From the data, copy out every line in which the word "stays" appears.

*** Given information Section Begins ***

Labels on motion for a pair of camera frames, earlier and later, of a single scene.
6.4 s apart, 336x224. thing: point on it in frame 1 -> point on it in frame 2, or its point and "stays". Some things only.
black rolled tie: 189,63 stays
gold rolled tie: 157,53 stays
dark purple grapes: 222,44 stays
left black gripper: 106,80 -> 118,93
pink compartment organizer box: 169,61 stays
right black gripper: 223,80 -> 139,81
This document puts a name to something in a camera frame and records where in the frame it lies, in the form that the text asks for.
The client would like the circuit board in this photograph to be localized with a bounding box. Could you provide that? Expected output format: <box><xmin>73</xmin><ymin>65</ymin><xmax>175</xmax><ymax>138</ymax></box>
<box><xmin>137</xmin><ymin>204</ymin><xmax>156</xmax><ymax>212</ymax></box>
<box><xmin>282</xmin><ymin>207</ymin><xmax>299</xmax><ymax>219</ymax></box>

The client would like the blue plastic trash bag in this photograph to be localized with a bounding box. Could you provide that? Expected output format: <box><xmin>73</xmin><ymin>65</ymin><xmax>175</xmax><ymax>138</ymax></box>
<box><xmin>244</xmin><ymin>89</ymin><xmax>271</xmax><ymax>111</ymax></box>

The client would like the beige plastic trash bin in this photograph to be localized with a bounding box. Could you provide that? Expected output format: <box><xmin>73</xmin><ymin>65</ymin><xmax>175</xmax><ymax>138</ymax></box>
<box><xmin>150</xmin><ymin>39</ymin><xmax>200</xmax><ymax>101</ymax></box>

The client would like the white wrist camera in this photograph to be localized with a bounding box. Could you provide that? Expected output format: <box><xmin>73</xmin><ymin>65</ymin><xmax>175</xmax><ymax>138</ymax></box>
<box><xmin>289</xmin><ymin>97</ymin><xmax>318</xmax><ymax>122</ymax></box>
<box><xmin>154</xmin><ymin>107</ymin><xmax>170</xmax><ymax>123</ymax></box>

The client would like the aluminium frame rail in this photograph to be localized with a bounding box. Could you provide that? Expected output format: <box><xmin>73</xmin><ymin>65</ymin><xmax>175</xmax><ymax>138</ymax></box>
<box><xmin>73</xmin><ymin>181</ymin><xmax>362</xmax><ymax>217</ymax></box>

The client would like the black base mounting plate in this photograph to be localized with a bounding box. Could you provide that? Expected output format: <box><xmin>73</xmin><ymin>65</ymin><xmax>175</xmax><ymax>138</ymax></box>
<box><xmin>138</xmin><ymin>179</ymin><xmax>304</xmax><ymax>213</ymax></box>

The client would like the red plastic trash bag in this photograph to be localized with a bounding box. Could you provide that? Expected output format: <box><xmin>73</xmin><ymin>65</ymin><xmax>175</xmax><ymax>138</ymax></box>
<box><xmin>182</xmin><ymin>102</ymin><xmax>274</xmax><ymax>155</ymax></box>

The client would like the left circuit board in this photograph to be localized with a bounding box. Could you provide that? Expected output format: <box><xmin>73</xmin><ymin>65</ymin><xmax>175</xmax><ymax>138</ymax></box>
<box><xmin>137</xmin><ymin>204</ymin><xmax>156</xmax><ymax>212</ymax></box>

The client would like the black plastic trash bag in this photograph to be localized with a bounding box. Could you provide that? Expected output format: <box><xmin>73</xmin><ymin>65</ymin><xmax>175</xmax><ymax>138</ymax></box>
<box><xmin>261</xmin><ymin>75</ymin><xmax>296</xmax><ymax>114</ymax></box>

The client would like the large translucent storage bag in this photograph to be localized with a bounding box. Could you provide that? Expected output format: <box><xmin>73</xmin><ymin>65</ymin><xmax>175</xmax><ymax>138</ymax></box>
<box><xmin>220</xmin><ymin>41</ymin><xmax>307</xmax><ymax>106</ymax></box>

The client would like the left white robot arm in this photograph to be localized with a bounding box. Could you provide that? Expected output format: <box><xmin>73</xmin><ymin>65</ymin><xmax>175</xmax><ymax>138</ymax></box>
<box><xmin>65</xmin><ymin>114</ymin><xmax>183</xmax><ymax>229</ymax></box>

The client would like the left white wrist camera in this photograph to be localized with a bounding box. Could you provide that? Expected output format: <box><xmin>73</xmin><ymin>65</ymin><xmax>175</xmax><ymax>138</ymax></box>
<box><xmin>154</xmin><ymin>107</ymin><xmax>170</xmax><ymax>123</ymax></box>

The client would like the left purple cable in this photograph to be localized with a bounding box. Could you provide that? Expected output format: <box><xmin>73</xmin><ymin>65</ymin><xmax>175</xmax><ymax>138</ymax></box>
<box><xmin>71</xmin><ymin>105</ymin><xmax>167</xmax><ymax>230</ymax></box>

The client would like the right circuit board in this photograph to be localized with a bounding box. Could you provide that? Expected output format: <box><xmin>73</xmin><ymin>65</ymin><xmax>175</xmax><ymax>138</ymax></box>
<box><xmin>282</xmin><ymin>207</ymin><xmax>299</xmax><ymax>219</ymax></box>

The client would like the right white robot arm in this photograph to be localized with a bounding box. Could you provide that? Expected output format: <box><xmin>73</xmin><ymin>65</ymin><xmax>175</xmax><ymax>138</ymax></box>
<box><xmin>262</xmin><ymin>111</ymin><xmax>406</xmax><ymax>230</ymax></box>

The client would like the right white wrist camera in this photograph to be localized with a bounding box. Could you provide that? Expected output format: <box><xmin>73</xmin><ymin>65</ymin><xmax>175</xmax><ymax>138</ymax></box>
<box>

*** Given information Section Ends ***

- _Solution to the problem_
6.4 s apart, 336x224. thing: point on it in frame 1 -> point on it in frame 2, or its point and "stays". Some things only.
black rolled tie: 189,63 stays
gold rolled tie: 157,53 stays
dark purple grapes: 222,44 stays
pink compartment organizer box: 169,61 stays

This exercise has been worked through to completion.